> **WHAT TO PRODUCE**: Locate and copy each line in the data that contains the word "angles".

STORED DATA section start

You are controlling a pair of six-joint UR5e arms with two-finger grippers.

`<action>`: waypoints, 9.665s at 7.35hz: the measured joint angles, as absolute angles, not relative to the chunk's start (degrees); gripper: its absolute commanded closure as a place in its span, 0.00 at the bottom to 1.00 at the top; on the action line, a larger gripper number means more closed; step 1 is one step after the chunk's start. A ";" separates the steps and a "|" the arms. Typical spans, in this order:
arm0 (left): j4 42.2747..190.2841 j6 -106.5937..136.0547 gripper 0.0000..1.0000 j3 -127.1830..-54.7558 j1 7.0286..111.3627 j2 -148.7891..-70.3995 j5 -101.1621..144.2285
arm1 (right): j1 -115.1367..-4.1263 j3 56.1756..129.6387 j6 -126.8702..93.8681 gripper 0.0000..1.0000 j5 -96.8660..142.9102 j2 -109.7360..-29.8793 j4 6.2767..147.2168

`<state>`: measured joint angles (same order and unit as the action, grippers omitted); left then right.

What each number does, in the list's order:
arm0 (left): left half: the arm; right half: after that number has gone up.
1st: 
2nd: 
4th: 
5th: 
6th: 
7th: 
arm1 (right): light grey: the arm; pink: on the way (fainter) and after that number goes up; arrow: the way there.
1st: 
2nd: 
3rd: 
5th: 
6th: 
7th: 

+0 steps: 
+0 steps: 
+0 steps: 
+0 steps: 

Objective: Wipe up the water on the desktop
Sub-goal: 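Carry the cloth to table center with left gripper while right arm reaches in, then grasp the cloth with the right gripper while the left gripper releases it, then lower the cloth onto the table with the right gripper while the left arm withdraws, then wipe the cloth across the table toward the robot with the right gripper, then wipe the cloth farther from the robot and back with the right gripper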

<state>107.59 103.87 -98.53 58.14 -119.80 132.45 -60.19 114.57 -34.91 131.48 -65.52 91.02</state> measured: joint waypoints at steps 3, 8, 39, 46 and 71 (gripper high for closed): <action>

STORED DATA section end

> **RESPONSE AREA**:
`<action>`: waypoints, 9.665s at 7.35hz: the measured joint angles, as absolute angles, not relative to the chunk's start (degrees); gripper: its absolute commanded closure as a place in its span, 0.00 at the bottom to 1.00 at the top; on the action line, a larger gripper number means more closed; step 1 is one step after the chunk's start. A ";" separates the steps and a "|" the arms. Typical spans, in this order:
`<state>`: measured joint angles (same order and unit as the action, grippers omitted); left then right.

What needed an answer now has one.